RECORDS FOR THE TASK:
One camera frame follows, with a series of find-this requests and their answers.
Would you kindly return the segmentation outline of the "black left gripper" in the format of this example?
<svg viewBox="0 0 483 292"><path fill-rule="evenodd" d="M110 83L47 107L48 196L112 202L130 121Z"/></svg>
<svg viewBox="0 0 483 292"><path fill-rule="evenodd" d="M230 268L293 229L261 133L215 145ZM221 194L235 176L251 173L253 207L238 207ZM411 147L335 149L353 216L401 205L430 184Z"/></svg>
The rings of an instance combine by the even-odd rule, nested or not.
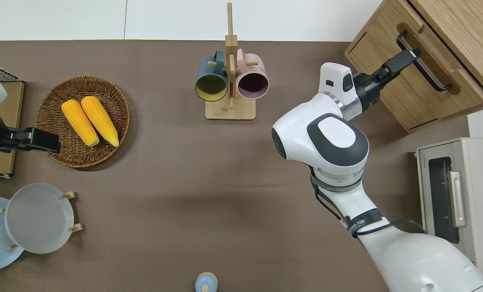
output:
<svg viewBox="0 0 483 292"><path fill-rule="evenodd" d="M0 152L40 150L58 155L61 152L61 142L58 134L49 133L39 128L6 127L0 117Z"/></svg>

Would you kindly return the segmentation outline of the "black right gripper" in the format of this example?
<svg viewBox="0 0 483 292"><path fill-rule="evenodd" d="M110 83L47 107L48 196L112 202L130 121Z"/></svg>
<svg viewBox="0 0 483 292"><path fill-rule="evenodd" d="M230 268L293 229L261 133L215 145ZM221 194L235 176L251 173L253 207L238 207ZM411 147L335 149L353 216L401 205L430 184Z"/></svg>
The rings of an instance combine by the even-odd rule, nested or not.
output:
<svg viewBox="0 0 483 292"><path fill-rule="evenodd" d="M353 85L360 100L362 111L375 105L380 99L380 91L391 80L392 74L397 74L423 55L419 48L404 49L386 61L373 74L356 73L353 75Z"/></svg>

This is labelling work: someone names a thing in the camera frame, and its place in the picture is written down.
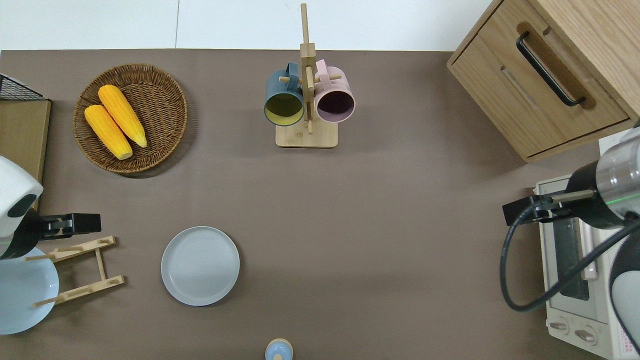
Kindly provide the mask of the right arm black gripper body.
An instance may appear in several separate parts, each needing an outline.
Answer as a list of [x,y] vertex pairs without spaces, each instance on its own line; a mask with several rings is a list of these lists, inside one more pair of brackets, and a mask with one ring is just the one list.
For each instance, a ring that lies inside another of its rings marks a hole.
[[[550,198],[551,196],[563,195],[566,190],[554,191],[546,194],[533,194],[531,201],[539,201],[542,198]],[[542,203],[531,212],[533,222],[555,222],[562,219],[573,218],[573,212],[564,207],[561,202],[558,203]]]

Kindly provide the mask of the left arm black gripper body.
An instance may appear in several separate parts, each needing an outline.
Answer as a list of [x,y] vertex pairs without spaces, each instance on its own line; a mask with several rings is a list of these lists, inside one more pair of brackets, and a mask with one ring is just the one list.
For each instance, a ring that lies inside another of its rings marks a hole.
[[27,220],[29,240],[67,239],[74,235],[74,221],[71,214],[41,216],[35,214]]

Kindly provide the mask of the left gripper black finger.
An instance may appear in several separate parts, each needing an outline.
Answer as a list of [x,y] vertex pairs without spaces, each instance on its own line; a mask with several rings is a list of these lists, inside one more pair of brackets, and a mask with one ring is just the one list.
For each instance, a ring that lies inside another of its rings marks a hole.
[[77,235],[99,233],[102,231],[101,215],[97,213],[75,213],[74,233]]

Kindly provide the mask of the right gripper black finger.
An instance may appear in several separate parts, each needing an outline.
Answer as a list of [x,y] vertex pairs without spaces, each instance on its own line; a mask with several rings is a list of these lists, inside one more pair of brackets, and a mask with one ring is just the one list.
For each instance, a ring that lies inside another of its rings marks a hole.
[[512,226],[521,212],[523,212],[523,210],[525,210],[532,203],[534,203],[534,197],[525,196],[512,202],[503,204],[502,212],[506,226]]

...

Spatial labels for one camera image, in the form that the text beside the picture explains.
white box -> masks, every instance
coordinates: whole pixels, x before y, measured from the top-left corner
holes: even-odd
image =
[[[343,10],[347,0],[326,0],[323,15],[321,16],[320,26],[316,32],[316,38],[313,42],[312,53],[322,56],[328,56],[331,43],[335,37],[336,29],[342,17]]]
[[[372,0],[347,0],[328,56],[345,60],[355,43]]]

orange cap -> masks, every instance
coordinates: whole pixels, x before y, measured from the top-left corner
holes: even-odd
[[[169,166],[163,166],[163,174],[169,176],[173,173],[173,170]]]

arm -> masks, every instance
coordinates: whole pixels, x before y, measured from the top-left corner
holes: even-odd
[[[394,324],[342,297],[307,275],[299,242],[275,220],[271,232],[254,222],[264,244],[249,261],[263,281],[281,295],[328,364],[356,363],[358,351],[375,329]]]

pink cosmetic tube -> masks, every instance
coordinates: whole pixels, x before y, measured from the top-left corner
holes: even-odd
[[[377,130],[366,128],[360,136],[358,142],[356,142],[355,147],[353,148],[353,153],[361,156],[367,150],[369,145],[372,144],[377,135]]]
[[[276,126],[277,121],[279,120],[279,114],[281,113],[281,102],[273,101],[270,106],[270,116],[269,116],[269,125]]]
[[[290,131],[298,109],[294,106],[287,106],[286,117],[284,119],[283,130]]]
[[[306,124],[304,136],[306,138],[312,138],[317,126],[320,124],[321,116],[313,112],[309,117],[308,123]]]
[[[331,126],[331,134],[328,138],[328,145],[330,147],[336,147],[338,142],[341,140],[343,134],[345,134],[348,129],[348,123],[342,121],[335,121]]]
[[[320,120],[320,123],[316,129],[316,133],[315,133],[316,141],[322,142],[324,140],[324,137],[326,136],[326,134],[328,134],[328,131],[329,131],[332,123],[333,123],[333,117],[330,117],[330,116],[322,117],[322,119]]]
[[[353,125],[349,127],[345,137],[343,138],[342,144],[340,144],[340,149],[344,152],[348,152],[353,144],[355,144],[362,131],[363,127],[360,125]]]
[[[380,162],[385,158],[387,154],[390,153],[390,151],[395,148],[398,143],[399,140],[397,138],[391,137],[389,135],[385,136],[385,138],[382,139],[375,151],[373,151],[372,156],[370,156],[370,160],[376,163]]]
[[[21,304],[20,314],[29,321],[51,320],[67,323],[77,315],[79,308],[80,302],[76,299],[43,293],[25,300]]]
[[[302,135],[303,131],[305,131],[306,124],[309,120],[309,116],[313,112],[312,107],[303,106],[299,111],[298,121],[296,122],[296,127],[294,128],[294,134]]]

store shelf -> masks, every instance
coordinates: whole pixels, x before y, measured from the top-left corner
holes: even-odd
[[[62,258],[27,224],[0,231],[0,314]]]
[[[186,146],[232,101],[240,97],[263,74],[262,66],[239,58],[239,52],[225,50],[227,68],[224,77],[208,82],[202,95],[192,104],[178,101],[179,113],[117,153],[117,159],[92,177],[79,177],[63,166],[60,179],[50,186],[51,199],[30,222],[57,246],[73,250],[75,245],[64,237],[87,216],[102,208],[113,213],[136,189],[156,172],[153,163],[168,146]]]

---

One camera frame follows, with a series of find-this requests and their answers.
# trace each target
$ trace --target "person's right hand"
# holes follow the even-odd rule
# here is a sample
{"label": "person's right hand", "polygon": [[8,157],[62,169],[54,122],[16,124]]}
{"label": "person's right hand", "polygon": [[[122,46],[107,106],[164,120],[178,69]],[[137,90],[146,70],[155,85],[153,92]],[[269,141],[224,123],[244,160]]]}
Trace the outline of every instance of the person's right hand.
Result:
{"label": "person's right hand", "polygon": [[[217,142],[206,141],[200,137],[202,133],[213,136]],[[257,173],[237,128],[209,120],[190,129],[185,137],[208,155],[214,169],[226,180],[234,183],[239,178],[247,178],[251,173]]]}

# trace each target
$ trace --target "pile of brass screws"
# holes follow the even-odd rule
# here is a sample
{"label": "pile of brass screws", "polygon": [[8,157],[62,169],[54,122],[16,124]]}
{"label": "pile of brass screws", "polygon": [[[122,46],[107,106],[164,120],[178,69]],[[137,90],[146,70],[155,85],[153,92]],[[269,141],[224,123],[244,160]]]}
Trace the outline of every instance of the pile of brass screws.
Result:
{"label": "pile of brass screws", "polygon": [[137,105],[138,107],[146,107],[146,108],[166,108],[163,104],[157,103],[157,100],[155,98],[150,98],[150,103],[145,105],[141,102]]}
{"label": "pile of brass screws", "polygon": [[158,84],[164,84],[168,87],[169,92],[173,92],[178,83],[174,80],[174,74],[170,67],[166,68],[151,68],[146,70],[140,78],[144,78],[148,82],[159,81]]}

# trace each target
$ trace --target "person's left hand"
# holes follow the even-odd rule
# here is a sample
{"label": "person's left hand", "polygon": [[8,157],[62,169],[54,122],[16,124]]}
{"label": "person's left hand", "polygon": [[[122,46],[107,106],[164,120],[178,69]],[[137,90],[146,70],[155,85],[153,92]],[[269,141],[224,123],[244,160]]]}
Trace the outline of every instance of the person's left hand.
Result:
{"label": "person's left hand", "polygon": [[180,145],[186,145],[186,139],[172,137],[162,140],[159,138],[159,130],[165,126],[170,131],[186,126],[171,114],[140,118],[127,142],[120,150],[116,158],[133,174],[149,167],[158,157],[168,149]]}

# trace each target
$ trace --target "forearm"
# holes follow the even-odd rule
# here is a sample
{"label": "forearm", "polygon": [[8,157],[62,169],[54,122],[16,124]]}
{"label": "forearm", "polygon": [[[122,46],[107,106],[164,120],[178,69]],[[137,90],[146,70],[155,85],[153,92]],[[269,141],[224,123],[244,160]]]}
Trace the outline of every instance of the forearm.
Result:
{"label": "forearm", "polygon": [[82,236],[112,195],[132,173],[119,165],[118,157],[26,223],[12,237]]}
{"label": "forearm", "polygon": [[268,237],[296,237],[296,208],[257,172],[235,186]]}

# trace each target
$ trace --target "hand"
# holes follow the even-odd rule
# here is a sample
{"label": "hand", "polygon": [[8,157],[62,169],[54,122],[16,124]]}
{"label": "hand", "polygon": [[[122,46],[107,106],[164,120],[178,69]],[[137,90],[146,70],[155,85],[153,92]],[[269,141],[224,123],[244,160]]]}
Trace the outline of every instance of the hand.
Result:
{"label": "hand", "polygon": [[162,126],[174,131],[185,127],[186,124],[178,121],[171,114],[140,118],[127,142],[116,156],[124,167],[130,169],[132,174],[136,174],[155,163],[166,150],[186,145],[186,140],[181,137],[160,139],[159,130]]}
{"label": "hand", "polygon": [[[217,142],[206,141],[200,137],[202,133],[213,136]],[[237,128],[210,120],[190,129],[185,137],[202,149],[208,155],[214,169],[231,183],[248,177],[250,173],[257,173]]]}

YOUR INSTRUCTIONS:
The answer needed is a single number: how many lines in the records above hold the string "body". Please write nothing else.

RESPONSE TO THIS TASK:
2